» **What the exercise asks**
Write out the material below again, line for line, without any images.

########################################

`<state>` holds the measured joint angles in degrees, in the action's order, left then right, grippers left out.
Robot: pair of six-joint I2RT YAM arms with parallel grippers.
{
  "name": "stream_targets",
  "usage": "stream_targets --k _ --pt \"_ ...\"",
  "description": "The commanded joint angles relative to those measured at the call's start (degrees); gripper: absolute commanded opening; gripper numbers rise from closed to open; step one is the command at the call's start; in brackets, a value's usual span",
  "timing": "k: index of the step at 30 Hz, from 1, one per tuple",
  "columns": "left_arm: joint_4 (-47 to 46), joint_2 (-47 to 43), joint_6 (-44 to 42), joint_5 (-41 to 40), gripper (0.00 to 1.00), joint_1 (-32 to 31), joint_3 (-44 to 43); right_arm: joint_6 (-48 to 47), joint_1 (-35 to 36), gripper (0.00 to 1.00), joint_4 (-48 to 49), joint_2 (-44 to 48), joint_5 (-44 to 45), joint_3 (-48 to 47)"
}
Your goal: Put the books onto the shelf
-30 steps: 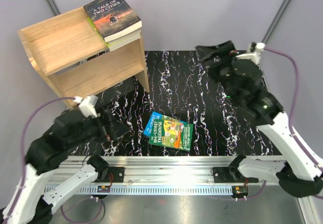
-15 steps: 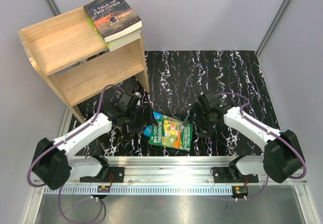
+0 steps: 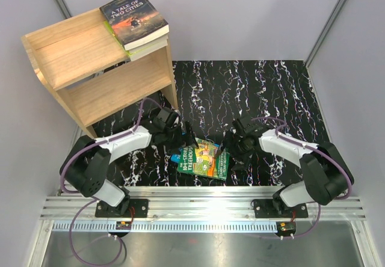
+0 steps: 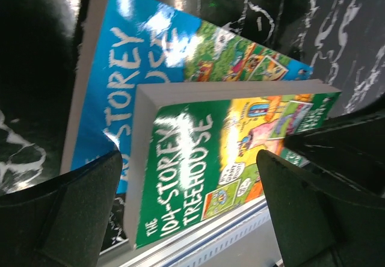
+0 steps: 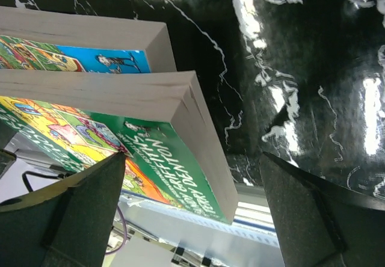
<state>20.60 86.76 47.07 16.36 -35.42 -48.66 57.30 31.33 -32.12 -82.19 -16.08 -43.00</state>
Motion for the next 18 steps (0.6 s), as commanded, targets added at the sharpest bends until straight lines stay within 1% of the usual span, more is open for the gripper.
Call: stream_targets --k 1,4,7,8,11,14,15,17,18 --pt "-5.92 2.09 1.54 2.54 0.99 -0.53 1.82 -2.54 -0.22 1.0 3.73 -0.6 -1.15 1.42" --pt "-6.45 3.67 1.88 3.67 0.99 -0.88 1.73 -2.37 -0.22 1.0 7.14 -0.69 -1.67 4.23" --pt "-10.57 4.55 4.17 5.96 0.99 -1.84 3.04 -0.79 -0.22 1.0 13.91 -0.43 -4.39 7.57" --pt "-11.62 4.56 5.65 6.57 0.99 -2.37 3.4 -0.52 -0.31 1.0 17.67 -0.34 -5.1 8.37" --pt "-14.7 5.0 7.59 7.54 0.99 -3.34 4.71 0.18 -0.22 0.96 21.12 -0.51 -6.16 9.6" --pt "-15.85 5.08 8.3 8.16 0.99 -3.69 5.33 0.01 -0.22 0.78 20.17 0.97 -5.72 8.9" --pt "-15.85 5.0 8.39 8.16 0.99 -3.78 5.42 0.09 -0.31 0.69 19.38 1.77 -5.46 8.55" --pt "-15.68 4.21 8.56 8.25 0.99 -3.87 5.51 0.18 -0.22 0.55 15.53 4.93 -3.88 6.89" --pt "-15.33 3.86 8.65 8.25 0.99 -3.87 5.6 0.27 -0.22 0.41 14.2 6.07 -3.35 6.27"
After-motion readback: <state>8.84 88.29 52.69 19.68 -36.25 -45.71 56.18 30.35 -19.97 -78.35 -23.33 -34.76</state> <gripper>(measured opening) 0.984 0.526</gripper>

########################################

» **Solution to the exercise**
`<state>` holds the measured joint angles in degrees, in the action's order, left then right, grippers left out.
Robot: pair of six-joint I2RT YAM arms with parallel grippers.
{
  "name": "stream_targets",
  "usage": "stream_targets --k _ --pt \"_ ...\"",
  "description": "The commanded joint angles relative to those measured at the call's start (degrees); gripper: absolute commanded opening; gripper numbers rise from closed to open; step one is the command at the call's start; in brackets, a value's usual span",
  "timing": "k: index of the step at 30 Hz, from 1, one per tuple",
  "columns": "left_arm: joint_4 (-47 to 46), joint_2 (-47 to 43), joint_6 (-44 to 42), joint_5 (-41 to 40), gripper (0.00 to 1.00), joint_1 (-32 to 31), joint_3 (-44 to 43); right_arm: joint_6 (-48 to 47), joint_1 (-35 to 36), gripper (0.00 to 1.00), joint_4 (-48 to 49), joint_2 (-44 to 48), joint_5 (-44 to 45), joint_3 (-48 to 47)"
}
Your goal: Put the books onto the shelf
-30 steps: 
-15 steps: 
+0 steps: 
+0 steps: 
+0 steps: 
<state>20.60 86.76 47.07 16.36 -35.42 -48.66 57.30 31.33 -32.12 -82.19 -16.08 -43.00</state>
Motion for the next 18 steps (0.6 s), as commanded, targets added at the sharpest bends until straight lines stay within 1% of the usual span, more is open for the gripper.
Call: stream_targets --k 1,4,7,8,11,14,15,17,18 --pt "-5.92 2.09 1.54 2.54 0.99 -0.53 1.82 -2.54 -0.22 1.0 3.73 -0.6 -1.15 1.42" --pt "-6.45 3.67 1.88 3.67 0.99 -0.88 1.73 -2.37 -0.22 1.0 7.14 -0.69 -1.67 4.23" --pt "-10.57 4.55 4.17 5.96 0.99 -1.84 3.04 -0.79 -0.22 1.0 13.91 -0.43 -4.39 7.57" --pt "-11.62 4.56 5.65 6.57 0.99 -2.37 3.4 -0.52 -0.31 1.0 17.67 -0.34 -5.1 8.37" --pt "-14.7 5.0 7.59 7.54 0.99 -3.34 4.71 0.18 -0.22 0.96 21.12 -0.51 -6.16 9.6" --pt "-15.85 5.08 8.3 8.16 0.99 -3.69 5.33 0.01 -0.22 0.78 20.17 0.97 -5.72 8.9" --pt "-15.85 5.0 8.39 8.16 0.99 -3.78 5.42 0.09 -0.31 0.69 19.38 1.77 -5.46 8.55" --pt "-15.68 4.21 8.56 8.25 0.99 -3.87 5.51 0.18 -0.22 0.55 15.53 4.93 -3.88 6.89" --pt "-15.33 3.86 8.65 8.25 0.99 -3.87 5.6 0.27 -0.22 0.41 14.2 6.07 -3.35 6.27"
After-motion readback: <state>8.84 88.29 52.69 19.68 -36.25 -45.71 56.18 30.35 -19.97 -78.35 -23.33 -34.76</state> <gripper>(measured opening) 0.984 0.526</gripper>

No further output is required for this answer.